‘Because if they don't get that visa, they're going to end up in this kind of meat grinder of a system that we have, where you see people, for six or seven years, kind of going through appeal after appeal, and how negatively that impacts on their mental health.
‘You know that's what's going to happen to this person if you say no.’
The immigration official who interviewed Arman said no, rejecting his claim for protection by citing Department of Foreign Affairs (DFAT) guidance that there were areas of Afghanistan to which it was safe for him to return.
‘It was Mazar-i-Sharif, just the other side of Afghanistan,’ Arman says, still incredulous, years later. ‘I don't know anyone [there]. I could, I could go there, but the problem is, we have the same problem... it's exactly the same situation in every city, and even in Kabul... Hazara people [are] struggling to live there… Even if they have any wedding, they kill.’
The outcome seared Arman even deeper because he’d seen so many of his friends’ cases go the other way. ‘Most of them, they went okay. We are from the same tribe, just not the same area, so it’s the same situation for everyone. How come this one person is right and this one person is wrong?’
The arbitrariness of it confounds him. He tries to process it through his logical mind.
‘I did give them all the information, all of the details, but you know… it really depends who’s sitting on the chair, people have different opinions, people have different… perspectives of judging, so, I mean, it’s really hard… everyone cannot understand what is actually going on. It really depends.’
Time isn’t making it any easier to accept that his outcome was so unusual; instead, despair grows. ‘I mean, yeah... I’m finished,’ he says. ‘Sometimes I just get lost and I don’t know what I am doing – I mean, not sometimes, all the time.’
All of his efforts to contribute in Australia, he thinks, should count for something. But no one wants to hear about that – not in the first interview or at any other stage in this ‘meat grinder’ of an appeals process. RACS Senior Supervising Solicitor Alison Ryan puts us in the shoes of many of her clients like Arman: ‘I've gone to university, I've learnt English because I was told that's an important thing to do in Australia – which it is. I have an Australian girlfriend. I've been working part-time and I'm doing all this community service…
‘They bring me a CV,’ Ryan says, and ‘I will tell them not to submit any of that information.

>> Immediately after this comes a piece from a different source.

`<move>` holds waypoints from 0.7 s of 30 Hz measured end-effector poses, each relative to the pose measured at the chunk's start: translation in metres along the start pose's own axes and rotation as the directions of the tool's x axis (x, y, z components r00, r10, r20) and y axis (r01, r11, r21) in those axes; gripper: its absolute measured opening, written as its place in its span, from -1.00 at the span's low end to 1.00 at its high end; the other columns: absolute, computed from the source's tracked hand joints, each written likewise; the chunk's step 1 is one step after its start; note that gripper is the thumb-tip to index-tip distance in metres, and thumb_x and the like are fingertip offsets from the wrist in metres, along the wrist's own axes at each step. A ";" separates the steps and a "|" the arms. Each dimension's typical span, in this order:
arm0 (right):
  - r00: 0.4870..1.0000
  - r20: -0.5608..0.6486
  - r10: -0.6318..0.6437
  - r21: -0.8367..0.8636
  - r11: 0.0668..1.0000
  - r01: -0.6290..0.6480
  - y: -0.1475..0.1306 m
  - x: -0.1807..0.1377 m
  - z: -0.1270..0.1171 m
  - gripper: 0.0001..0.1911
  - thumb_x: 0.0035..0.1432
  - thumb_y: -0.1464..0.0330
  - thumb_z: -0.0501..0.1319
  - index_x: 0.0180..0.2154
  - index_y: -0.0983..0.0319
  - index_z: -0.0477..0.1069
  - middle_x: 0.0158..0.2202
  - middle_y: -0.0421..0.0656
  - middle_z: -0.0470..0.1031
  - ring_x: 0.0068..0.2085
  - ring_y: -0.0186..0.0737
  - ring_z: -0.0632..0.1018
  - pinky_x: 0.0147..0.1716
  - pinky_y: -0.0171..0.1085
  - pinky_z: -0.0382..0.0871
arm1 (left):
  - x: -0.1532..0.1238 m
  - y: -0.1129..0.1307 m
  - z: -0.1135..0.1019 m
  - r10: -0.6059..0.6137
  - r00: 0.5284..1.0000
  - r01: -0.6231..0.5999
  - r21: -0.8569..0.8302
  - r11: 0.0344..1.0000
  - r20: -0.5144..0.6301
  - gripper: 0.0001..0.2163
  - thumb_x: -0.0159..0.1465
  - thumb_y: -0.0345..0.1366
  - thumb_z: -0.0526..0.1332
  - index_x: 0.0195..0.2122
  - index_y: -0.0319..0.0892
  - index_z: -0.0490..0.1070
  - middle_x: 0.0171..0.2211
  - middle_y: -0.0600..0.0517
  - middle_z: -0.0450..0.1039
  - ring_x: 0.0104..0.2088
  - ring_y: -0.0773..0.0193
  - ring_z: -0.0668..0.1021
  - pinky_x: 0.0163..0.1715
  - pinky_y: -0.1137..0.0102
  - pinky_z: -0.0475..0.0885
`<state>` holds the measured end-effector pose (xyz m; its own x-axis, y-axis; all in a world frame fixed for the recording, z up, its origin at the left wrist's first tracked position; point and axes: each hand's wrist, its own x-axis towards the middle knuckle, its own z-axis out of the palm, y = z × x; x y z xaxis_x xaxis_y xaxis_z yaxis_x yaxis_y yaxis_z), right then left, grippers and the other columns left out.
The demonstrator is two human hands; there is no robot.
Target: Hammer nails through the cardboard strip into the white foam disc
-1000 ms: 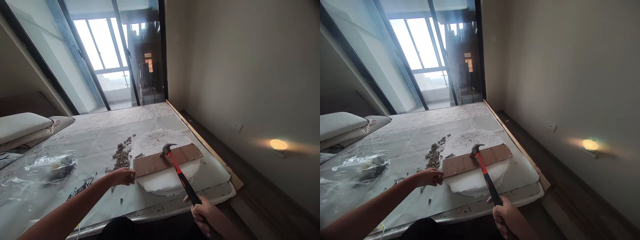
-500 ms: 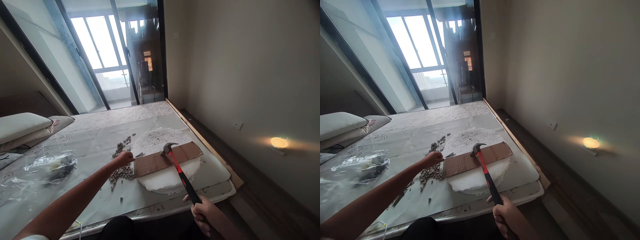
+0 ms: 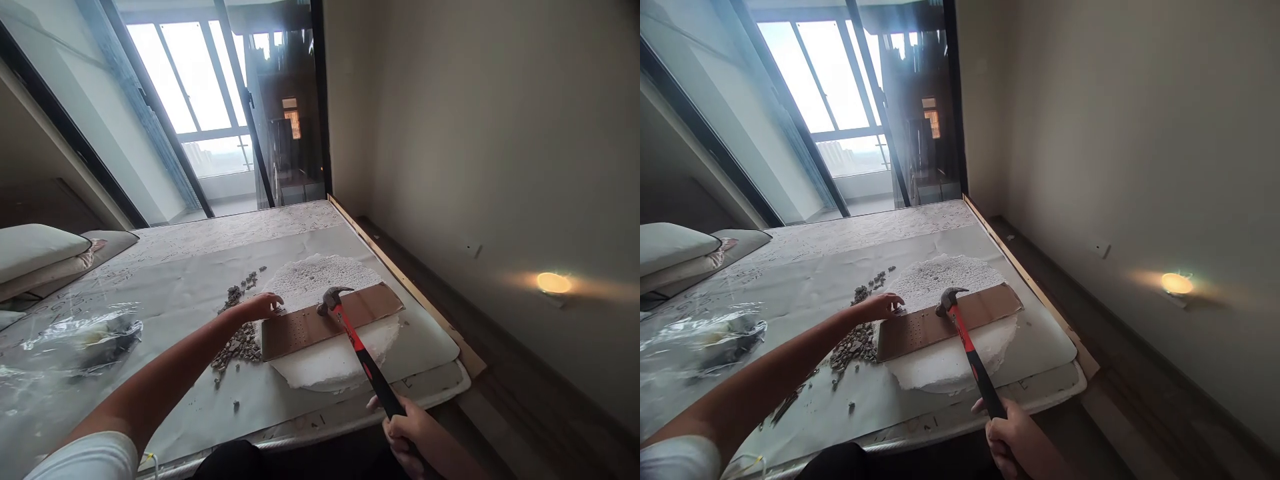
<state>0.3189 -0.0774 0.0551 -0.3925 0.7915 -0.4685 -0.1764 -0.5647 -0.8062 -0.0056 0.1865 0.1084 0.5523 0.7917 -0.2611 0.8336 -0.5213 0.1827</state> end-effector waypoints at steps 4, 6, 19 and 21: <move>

‘That may be construed by the department that you want to be in Australia because you're a good person. And that is not what we're looking at. The only test that is applied to these people is, will you face serious harm if you're forced to return to your country?’
Everything is irrelevant, she explains, except ‘why he, after having not been in that country for about seven or eight years and leaving as a young child, why he would be persecuted.
‘In cases from Afghanistan, we've seen a number of young Hazara men in Australia who have done very well, who have learned English, who have started businesses, who have gone to university and have got jobs in major corporations – I've seen where that has been used against them. When the Department of Home Affairs is looking at this concept of, “Okay, if you go back to your home area, we accept that you will be killed. You're going to be killed as a Hazara and a Shia. That's a given. However, you have proved that in Australia that you've been very resourceful, that you've been able to get jobs, you've been able to move between cities, you've been able to to make a good go of it for yourself here. Therefore, I think that there's no problem for you to move to this other place in Afghanistan where you've never been. And although unemployment's high and there's lots of problems in that area, you're not going to be persecuted. And we don't think it's unreasonable for you to go there.”
‘That's a problem,’ Ryan says. ‘So [when someone tries to give] me documents that show success in Australia, I will always tell them that that is not relevant to your case and not to include them.’
Arman also can’t include the news, the targeted killings, the Afghanistan footage from social media that keeps him up at night. It’s irrelevant, because, for a brief period years ago, some parts of the country were considered safe, and that is the time when his case was considered. Lawyer Sarah Dale says that if Arman were assessed today, the decision would be different because the DFAT country information has changed. It now acknowledges the attacks on Shia people and that Kabul is not this safe place that it was in, say, 2016.